▶ Data excerpts
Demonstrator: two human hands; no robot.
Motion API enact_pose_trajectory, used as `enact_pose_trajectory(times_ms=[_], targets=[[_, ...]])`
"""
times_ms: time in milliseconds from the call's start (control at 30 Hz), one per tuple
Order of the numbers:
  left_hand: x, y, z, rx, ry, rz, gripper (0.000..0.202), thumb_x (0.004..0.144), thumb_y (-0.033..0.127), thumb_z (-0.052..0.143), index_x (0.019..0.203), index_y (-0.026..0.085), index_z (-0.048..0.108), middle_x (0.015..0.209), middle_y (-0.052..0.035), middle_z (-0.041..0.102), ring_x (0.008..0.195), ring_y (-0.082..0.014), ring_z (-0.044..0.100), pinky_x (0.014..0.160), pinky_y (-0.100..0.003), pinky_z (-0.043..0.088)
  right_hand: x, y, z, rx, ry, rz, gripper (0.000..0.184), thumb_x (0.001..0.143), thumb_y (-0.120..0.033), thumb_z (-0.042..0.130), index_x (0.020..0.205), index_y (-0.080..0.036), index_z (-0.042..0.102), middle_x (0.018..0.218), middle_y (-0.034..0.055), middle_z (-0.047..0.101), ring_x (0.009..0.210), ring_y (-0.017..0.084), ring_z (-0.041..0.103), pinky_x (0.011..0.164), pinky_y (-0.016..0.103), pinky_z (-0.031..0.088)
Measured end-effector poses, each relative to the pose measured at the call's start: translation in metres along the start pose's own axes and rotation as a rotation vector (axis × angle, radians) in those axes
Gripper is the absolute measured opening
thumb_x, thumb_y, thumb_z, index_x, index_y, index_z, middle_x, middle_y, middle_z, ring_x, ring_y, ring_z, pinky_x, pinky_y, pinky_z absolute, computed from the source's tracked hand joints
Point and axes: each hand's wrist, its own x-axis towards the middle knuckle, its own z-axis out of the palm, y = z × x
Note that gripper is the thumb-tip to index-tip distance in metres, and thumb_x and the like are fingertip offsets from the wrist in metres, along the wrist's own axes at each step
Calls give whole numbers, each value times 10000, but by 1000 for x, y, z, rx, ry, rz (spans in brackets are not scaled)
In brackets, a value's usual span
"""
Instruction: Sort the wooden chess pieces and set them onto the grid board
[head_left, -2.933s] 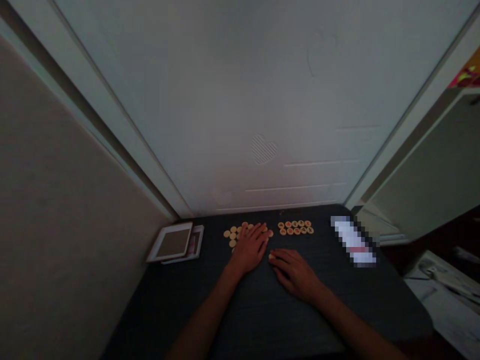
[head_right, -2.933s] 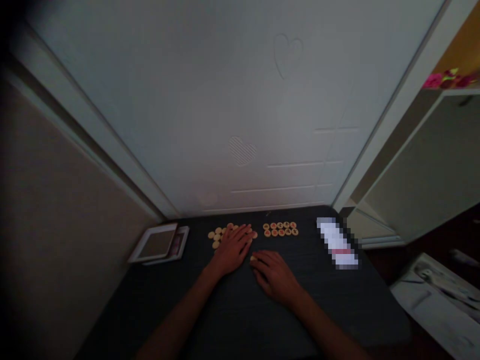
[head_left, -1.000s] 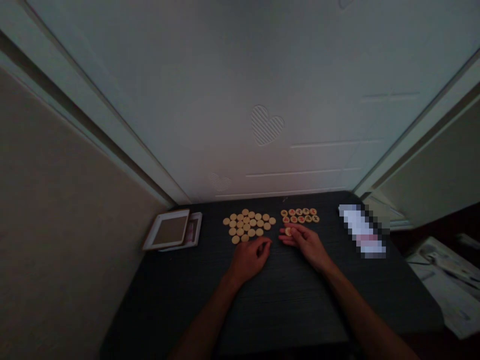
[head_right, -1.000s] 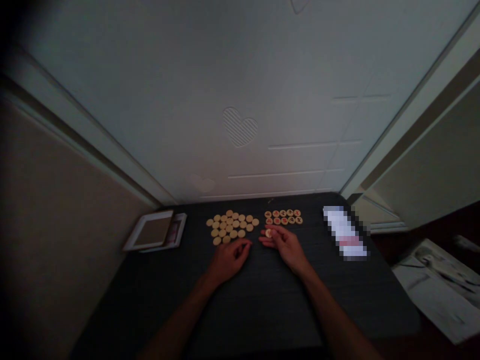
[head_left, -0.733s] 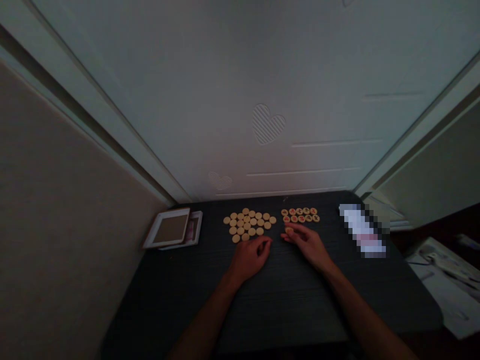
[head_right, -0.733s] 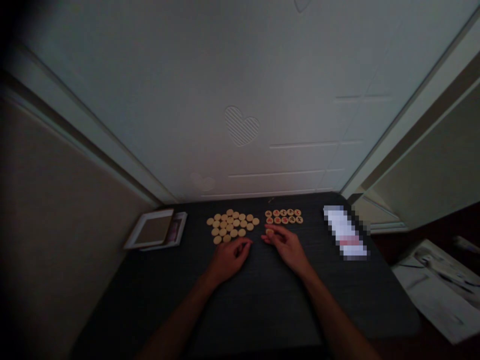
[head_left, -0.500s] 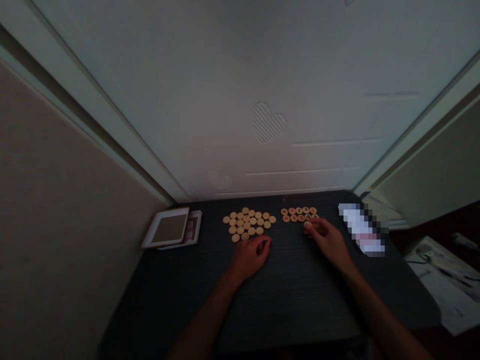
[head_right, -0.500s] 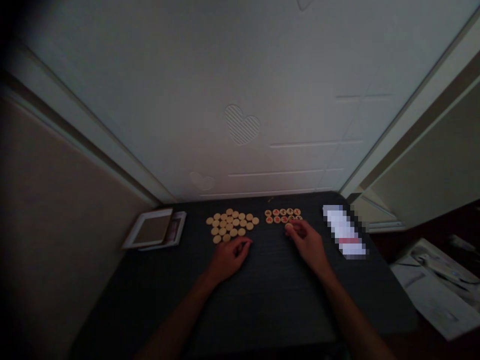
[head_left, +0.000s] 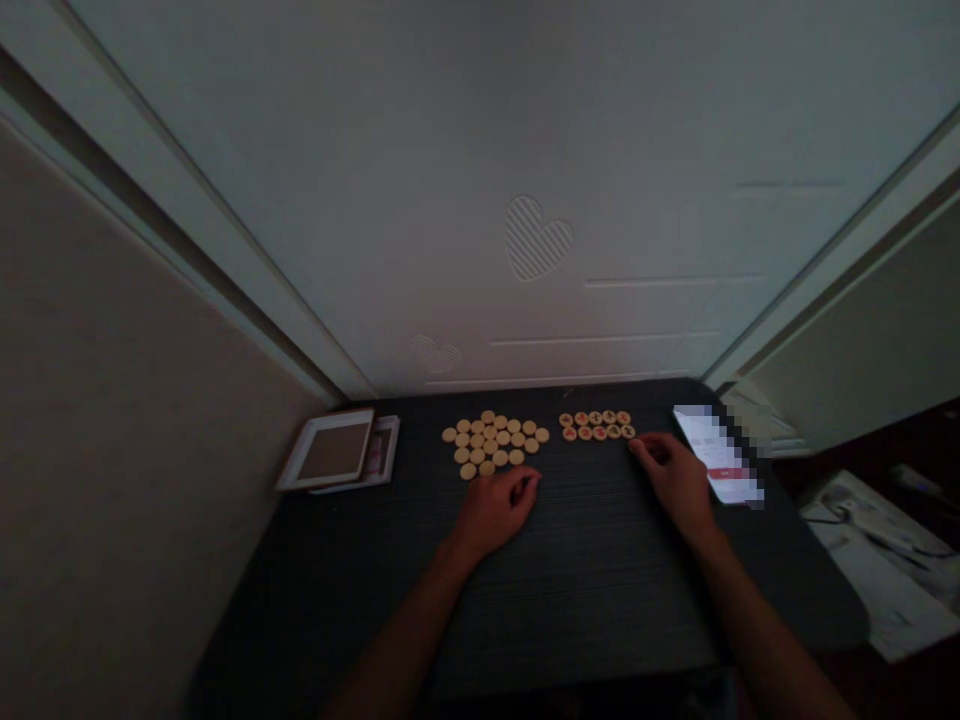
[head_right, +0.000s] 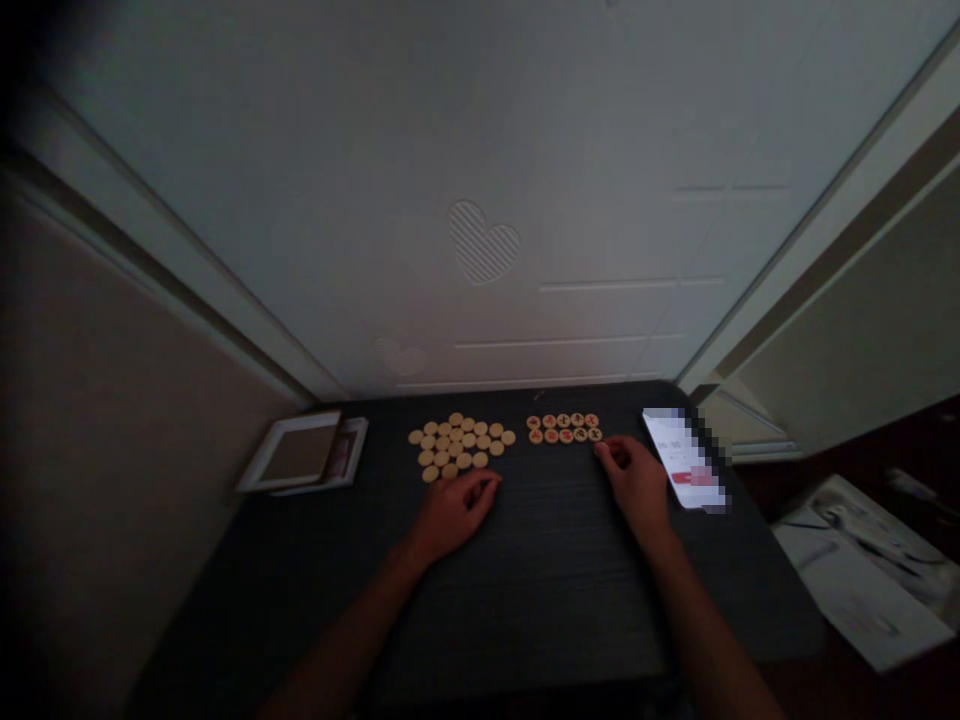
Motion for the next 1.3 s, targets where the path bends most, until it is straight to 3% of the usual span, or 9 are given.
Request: enact_pose_trajectory(times_ms=[267,633,700,800,900,1033,1300], targets=[[0,1,0,-3,17,3,272,975,349,517,1086,240,739,670,24,659,576,-116,574,576,-232,375,2,3,2,-93,50,-53,537,861,-689,580,907,-185,761,852,99,735,713,234,639,673,360,471],[-2,-2,3,-105,38,13,252,972,347,533,1078,234,731,626,32,611,566,-120,556,557,-224,392,-4,1,0,-10,150,-1,478,938,-580,530,988,-154,740,928,116,755,779,249,681,714,361,503],[-3,-5,3,-134,89,26,239,971,330,537,1072,231,730,603,39,594,544,-116,543,554,-223,401,-6,-1,0,10,155,-31,446,940,-561,540,985,-163,737,941,113,754,788,249,683,719,362,511],[-3,-10,-4,-110,264,52,210,957,290,556,1051,212,726,660,20,632,570,-123,557,600,-242,443,-11,-6,-1,30,146,-93,378,953,-513,543,988,-185,730,949,93,752,801,239,688,729,355,522],[0,-15,-15,42,376,113,189,937,277,590,1052,208,723,851,-39,706,806,-193,631,784,-331,486,-18,-14,0,34,107,-197,317,966,-461,538,983,-201,719,931,74,745,794,225,689,731,345,528],[2,-15,-23,233,299,162,240,902,319,670,1124,241,714,1096,-73,714,1101,-291,581,948,-460,432,-28,-25,7,38,5,-358,264,976,-402,523,970,-209,704,904,65,732,759,209,678,701,329,533],[-1,-1,-10,251,145,309,182,924,328,661,1095,304,719,1177,-7,721,1156,-266,547,1051,-491,359,-39,-34,15,70,-160,-487,219,975,-360,522,1021,-231,693,931,55,742,808,208,698,755,336,570]])
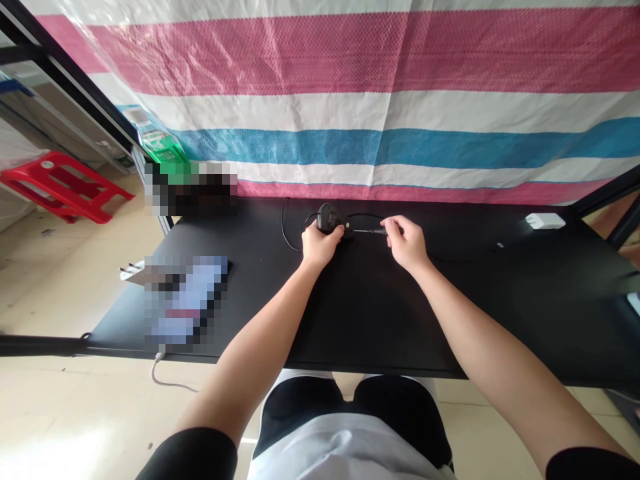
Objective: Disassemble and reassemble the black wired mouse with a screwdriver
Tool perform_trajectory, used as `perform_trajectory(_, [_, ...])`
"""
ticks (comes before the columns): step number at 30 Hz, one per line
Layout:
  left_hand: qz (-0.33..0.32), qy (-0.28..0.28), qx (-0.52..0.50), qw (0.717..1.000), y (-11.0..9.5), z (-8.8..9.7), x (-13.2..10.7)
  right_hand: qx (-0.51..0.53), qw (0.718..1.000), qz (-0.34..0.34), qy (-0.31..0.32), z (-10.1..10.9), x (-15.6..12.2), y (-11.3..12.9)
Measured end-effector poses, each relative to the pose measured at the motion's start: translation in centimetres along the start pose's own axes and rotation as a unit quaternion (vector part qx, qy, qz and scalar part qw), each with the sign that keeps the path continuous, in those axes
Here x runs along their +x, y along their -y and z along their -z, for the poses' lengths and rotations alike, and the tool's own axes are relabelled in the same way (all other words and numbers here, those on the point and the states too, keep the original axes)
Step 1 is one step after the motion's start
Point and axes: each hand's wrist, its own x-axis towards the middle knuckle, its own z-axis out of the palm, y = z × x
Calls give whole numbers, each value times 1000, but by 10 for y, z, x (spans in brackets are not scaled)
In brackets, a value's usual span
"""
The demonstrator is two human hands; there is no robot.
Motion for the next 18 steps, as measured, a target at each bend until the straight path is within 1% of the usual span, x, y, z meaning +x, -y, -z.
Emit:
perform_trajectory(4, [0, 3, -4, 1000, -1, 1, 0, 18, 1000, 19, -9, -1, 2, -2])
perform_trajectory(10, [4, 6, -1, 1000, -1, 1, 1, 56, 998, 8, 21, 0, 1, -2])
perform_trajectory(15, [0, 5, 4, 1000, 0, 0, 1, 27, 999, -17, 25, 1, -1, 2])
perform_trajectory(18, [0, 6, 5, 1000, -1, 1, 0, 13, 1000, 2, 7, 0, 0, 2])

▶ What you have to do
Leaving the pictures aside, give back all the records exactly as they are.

▶ Solution to this task
Demonstrator: two human hands; no robot.
Motion API enact_pose_trajectory, used as `enact_pose_trajectory(times_ms=[_], targets=[[_, ...]])`
"""
times_ms: time in milliseconds from the call's start (control at 30 Hz), one per tuple
Order of the numbers:
  left_hand: x, y, z, rx, ry, rz, gripper (0.000..0.202), thumb_x (0.004..0.144), thumb_y (-0.033..0.127), thumb_z (-0.052..0.143), index_x (0.019..0.203), index_y (-0.026..0.085), index_z (-0.048..0.108), middle_x (0.015..0.209), middle_y (-0.052..0.035), middle_z (-0.041..0.102), ring_x (0.008..0.195), ring_y (-0.082..0.014), ring_z (-0.044..0.100), pinky_x (0.014..0.160), pinky_y (-0.100..0.003), pinky_z (-0.043..0.088)
  right_hand: x, y, z, rx, ry, rz, gripper (0.000..0.184), thumb_x (0.001..0.143), thumb_y (-0.120..0.033), thumb_z (-0.042..0.130), index_x (0.020..0.205), index_y (-0.080..0.036), index_z (-0.042..0.102), middle_x (0.018..0.218), middle_y (-0.034..0.055), middle_z (-0.047..0.101), ring_x (0.009..0.210), ring_y (-0.017..0.084), ring_z (-0.041..0.103), pinky_x (0.011..0.164), pinky_y (-0.016..0.103), pinky_z (-0.031..0.088)
Measured end-effector poses, each relative to the pose measured at the call's start: translation in metres along the start pose's own axes and rotation as a rotation vector (axis × angle, radians) in those axes
Gripper is the absolute measured opening
thumb_x, thumb_y, thumb_z, index_x, index_y, index_z, middle_x, middle_y, middle_z, ring_x, ring_y, ring_z, pinky_x, pinky_y, pinky_z absolute, computed from the source's tracked hand joints
Point and axes: each hand's wrist, its own x-axis towards the middle knuckle, its own z-axis out of the palm, y = z × x
Note that gripper is the thumb-tip to index-tip distance in metres, and thumb_x and the like are fingertip offsets from the wrist in metres, along the wrist's own axes at each step
Calls give whole numbers, each value times 10000, but by 1000 for x, y, z, rx, ry, rz (spans in brackets are not scaled)
In brackets, a value's usual span
"""
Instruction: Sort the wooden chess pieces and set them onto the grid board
[head_left, -2.933s] 
[head_right, -2.933s] 
[head_left, -1.000s] 
[head_right, -1.000s] 
[head_left, -0.733s] 
[head_right, -0.733s] 
[head_left, -0.500s] 
[head_right, -0.500s] 
[head_left, +0.000s] 
[head_right, +0.000s] 
Motion for the next 1.3 s, targets where the path bends most, until it is straight to 3% of the usual span, or 9 are given.
Request: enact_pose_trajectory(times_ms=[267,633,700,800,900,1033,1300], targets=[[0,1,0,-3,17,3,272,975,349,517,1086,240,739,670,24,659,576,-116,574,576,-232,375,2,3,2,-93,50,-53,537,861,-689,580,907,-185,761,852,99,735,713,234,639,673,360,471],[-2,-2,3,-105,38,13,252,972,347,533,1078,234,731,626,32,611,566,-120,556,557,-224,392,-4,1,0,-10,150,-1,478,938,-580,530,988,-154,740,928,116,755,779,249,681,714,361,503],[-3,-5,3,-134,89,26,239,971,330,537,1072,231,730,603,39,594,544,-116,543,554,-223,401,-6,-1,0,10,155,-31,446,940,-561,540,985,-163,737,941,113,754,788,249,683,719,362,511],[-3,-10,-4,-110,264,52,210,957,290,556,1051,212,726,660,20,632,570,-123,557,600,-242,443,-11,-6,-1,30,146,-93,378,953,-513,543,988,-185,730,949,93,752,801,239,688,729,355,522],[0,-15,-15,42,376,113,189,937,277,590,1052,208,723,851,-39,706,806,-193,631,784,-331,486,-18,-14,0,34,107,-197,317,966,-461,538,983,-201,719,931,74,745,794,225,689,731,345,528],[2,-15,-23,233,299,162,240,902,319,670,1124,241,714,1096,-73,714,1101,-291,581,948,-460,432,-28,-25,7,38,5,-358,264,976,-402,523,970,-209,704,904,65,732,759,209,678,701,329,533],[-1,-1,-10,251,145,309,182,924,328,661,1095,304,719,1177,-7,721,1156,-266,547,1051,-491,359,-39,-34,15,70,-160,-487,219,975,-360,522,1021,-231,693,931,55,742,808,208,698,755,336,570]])
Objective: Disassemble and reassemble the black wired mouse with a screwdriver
Tool perform_trajectory, used as `perform_trajectory(_, [_, ...])`
"""
ticks (comes before the columns): step number at 30 Hz, one per line
Layout:
  left_hand: qz (-0.33..0.32), qy (-0.28..0.28), qx (-0.52..0.50), qw (0.717..1.000), y (-11.0..9.5), z (-8.8..9.7), x (-13.2..10.7)
  right_hand: qx (-0.51..0.53), qw (0.718..1.000), qz (-0.34..0.34), qy (-0.31..0.32), z (-10.1..10.9), x (-15.6..12.2), y (-11.3..12.9)
Measured end-effector poses, each relative to the pose measured at the motion's start: translation in centimetres along the start pose's own axes and rotation as a unit quaternion (vector part qx, qy, qz and scalar part qw), each with the sign that keeps the path continuous, in those axes
Here x runs along their +x, y along their -y and z along their -z, for the poses' lengths and rotations alike, and the tool's own axes are relabelled in the same way (all other words and numbers here, those on the point and the states too, keep the original axes)
Step 1 is one step after the motion's start
Point and axes: each hand's wrist, its own x-axis towards the middle knuckle, its own z-axis out of the palm, y = z × x
Calls give whole numbers, each value times 1000, but by 10 for y, z, x (spans in brackets are not scaled)
In brackets, a value's usual span
"""
The demonstrator is two human hands; there is no robot.
Motion for the next 18 steps, as measured, a target at each bend until the straight path is within 1% of the usual span, x, y, z meaning +x, -y, -z.
Emit:
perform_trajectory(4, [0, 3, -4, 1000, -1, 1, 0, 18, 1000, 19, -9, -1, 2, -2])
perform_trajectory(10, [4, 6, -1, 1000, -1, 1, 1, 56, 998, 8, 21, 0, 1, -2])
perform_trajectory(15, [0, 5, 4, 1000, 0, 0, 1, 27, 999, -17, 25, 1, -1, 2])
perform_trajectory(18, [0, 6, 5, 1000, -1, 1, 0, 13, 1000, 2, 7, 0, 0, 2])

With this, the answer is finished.